Jenna Hennebry, associate professor of Communication Studies and co-founder of Laurier’s International Migration Research Centre (IMRC), and Janet McLaughlin, associate professor of Health Studies and research associate with the IMRC, are coordinators of the Migrant Worker Health Expert Working Group (MWHEWG), along with C. Susana Caxaj, assistant professor at Western University. The trio started meeting in March with academics and medical experts from across Canada, along with clinical and social service leaders representing key regions where migrant agricultural workers live and work, to evaluate COVID-19-related concerns.

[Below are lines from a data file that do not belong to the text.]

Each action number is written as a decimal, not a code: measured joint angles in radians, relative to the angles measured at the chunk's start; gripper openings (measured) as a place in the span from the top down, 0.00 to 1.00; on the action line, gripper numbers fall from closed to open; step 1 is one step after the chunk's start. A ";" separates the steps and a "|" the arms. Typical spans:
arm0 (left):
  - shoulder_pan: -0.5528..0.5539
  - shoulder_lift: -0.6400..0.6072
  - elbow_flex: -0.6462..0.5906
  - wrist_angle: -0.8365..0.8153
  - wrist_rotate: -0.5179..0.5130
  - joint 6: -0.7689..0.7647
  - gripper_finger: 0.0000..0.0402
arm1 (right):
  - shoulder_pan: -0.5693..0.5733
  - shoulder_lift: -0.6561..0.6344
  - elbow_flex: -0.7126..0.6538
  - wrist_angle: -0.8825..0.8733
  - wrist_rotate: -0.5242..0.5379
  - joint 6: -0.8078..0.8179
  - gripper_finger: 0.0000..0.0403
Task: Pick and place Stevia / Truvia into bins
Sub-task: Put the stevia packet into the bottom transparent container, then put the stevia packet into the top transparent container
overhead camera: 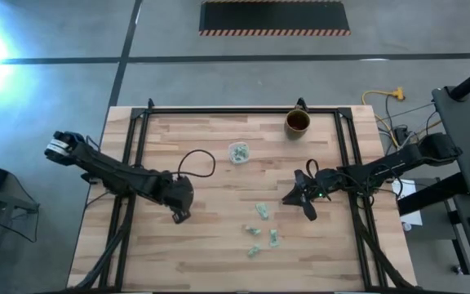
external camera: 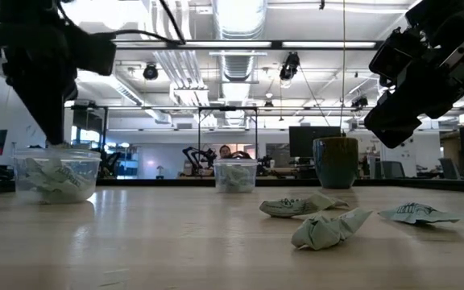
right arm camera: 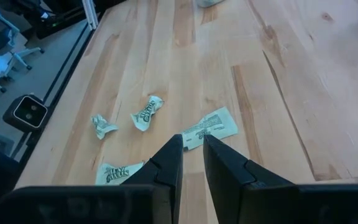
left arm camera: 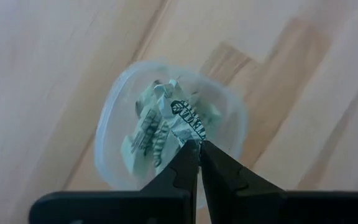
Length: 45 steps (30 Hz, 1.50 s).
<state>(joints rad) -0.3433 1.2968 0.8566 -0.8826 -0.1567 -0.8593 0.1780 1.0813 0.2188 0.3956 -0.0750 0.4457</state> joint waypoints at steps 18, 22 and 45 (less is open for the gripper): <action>0.000 -0.019 -0.020 -0.017 -0.005 -0.077 0.66 | 0.000 0.000 0.000 0.003 0.000 0.000 0.86; 0.001 -0.034 0.023 -0.012 -0.006 -0.065 0.62 | 0.000 0.000 0.000 0.003 0.004 0.000 0.86; 0.001 -0.013 0.054 0.404 -0.055 0.134 0.62 | 0.001 0.129 0.107 -0.058 -0.084 -0.213 0.75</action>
<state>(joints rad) -0.3424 1.2842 0.9104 -0.4790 -0.2116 -0.7258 0.1791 1.2104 0.3257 0.3374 -0.1589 0.2330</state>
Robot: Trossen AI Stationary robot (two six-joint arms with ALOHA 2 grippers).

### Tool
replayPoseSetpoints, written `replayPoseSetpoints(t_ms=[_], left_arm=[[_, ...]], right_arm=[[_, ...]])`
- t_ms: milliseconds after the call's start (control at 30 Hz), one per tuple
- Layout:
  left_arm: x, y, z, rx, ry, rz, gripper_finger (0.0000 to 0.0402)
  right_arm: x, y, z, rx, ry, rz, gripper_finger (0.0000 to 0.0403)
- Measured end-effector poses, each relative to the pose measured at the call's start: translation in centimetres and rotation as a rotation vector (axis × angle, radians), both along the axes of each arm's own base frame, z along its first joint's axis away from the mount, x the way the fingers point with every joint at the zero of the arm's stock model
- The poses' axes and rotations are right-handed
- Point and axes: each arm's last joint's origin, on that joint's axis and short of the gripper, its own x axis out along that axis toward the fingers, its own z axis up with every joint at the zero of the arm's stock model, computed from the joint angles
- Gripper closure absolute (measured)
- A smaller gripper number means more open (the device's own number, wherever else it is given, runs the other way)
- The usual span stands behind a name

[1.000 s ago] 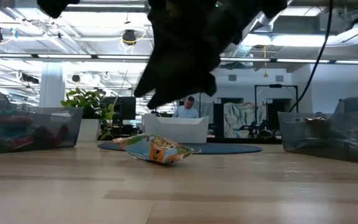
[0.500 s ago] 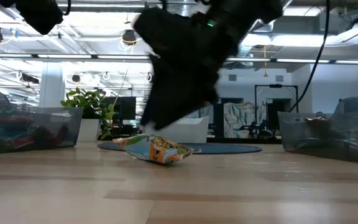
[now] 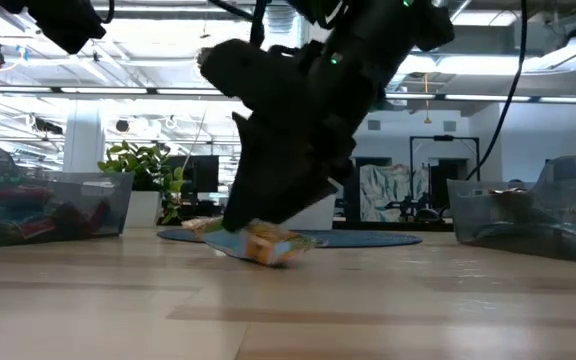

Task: Pick and place Granola Bars by type
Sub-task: Put the yellow granola bar into the right black bin

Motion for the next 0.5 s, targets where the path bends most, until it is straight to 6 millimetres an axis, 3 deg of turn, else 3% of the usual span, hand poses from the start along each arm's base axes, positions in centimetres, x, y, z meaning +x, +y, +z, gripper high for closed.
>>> replayPoseSetpoints(t_ms=[333, 500], left_arm=[[-0.1, 0.1, -0.1, 0.028, 0.006, 0.027, 0.029], [-0.1, 0.2, -0.1, 0.041, 0.004, 0.045, 0.029]], right_arm=[[-0.4, -0.3, -0.9, -0.002, 0.082, -0.012, 0.0245], [-0.5, -1.0, -1.0, -0.006, 0.112, -0.029, 0.027]])
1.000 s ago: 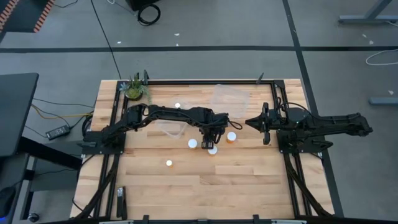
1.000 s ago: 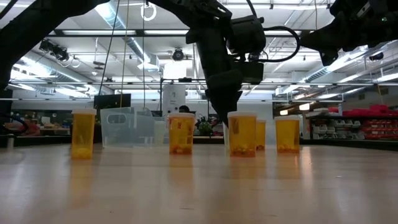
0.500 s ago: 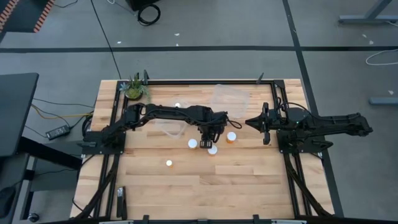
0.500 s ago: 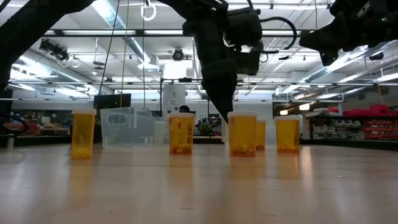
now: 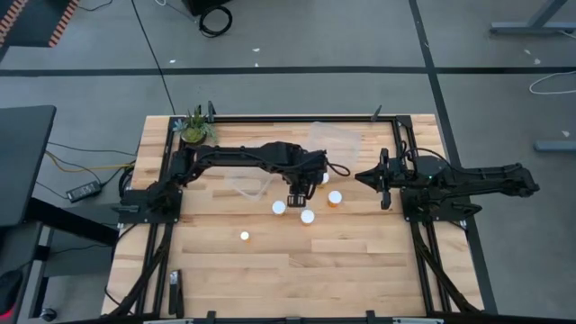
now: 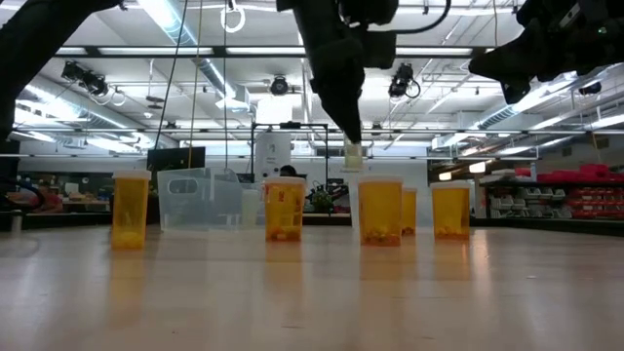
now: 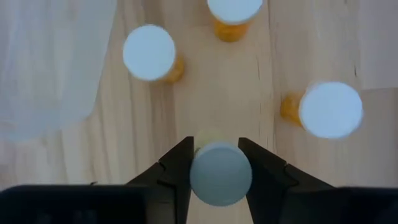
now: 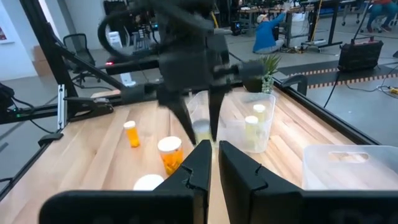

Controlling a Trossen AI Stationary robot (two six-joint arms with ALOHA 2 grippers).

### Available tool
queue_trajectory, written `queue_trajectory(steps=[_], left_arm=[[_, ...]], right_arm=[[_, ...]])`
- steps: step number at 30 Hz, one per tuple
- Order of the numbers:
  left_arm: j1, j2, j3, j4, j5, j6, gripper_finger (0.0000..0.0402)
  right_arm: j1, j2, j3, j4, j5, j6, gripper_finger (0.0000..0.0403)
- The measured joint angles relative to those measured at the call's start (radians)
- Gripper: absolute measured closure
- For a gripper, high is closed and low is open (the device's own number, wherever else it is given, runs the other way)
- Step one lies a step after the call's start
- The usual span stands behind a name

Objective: Pick and place medicine bottles into bin by pill shape (circle, oval)
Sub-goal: Put the small yellow pill bottle into the left transparent bin

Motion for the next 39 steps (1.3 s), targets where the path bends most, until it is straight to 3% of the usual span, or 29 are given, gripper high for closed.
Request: queue_trajectory(steps=[20, 39], left_arm=[[0.004, -0.064, -0.002, -0.202, -0.085, -0.054, 0.0281], [0.004, -0.063, -0.005, -0.405, -0.309, -0.136, 0.0283]], right_arm=[[0.0, 0.003, 0.0, -0.01, 0.0, 0.0, 0.0366], [0.0, 0.003, 0.0, -0.01, 0.0, 0.0, 0.0366]])
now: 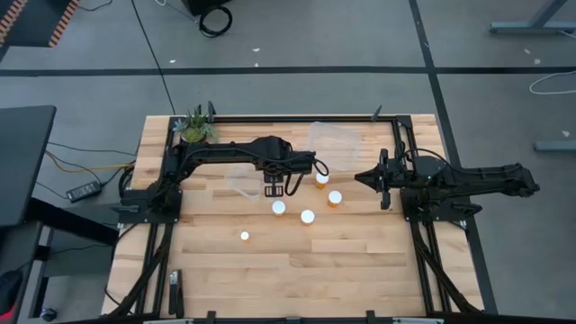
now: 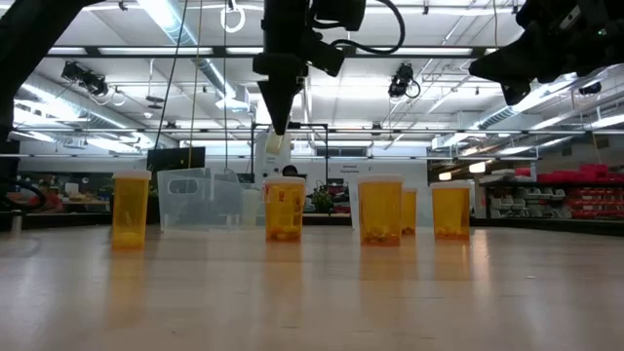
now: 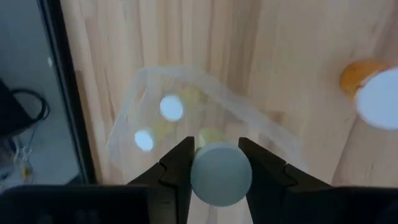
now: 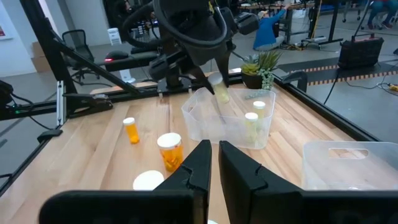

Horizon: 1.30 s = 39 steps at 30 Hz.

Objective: Pick and place medicine bottles into bin by pill shape (circle, oval)
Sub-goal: Put the small yellow pill bottle into the left transparent bin

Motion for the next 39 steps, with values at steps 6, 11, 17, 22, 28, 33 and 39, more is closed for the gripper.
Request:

Jenna Hennebry, Janet McLaughlin
“Under typical circumstances, migrant workers face challenges in accessing health care, including language and cultural considerations, but also fear of losing income, employment or the ability to stay in Canada,” said McLaughlin. “These challenges are only amplified during the pandemic. We must ensure that we overcome these barriers by providing truly accessible health care, as well as making structural changes to temporary foreign worker programs that promote workers’ empowerment and job security.”
More than 420 migrant agricultural workers in Ontario have tested positive for COVID-19, according to a recent Globe and Mail report. Romero, 31, and Santos, 24, both from Mexico, died within a week of each other in the Windsor-Essex region after testing positive for the virus. Hennebry called their deaths “avoidable.”
“We have been diligently developing and sharing recommendations for government agencies and liaising with public health units for more than a decade,” she said. Hennebry and McLaughlin’s years of research on migrant workers’ rights and health have shown that farm accommodations may not enable physical distancing because housing is often crowded, may have inadequate ventilation or insufficient sanitation and cooking amenities.
The MWHEWG is calling for in-person, unannounced inspections of farms that employ migrant workers to ensure adherence to occupational health and safety requirements and to provincial and territorial labour standards. Among the group’s other recommendations are ongoing translation services and follow-up care for workers who become sick with COVID-19 and changes to temporary migrant worker programs that make it easier for workers to refuse unsafe work and safeguard their health and livelihood.
On their new website, the MWHEWG is also providing vital health-care information for migrant agricultural workers in English and Spanish. The site is dedicated to the memory of Romero, the first migrant worker in Canada to die as a result of COVID-19.